Sunday, March 27, 2016

Amboseli National Park

A short picture story, inspired by my life
by Rebecca Webber



Once upon a time, not too long, there was a mom elephant and a baby elephant named Dreana, and Ereccab, respectfully. They resided in Amboseli National Park in Kenya. Moma Dreana had been known throughout the community to constantly keep the baby at her heels, and most of the time Ereccab was happy to do so because her mom had never led her astray before. Today however, she felt like something would be different, and when they set out that morning, she did so with a pep in her step for excitement of what was to come.


As they crossed the strange road where a bunch of alien like creatures stood out of a giant contraption with huge eyes focused on them, Ereccab thought to herself, 'I want to go on an adventure today.' 


So after crossing the road, she caught up to her mom and asked, "Can I please find the watering hole on my own today?" to which her mom responded "Are you sure honey?
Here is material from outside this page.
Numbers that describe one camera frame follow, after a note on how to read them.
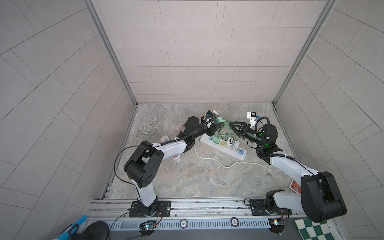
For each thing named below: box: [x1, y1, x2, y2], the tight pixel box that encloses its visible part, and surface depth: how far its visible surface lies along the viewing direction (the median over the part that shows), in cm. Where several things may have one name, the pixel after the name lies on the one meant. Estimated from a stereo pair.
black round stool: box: [82, 221, 110, 240], surface depth 67 cm
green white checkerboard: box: [294, 218, 335, 240], surface depth 66 cm
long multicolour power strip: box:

We always go together." But the baby elephant felt like she was ready, and so she insisted. This was going to be her opportunity to accomplish things all by herself.
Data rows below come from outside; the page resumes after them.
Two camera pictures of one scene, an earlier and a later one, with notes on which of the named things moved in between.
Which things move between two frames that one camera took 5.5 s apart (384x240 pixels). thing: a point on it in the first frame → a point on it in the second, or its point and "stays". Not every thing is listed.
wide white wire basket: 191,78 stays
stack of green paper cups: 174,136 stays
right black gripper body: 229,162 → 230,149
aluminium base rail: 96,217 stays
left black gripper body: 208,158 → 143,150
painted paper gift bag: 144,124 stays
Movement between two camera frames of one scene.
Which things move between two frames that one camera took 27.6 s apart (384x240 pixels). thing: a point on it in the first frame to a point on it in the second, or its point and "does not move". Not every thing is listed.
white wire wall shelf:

Reluctantly, moma Dreana left her little baby girl behind with hopes that she would find her way safely. Of course she'd taught her daughter about the predatory lions and hyenas, and could only hope that Ereccab had been listening to all of those lessons and wouldn't be too naive to appreciate certain safety precautions. Ereccab wasn't nervous at all though. She'd been preparing her whole life for this adventure. She ran off immediately and found herself among a group of animals who didn't look anything like her!


After a bit of thought, she recognized them as being zebras. Ereccab had never seen so many on her own since she'd always been trailing so closely behind her mother. She wondered what other kinds of things she'd missed from her lack of independence, but was glad that she'd finally gotten out from between her mother's legs. Enthusiastically, she greeted the zebras with the same greeting she'd always greeted her family, but it seemed to frighten her new friends!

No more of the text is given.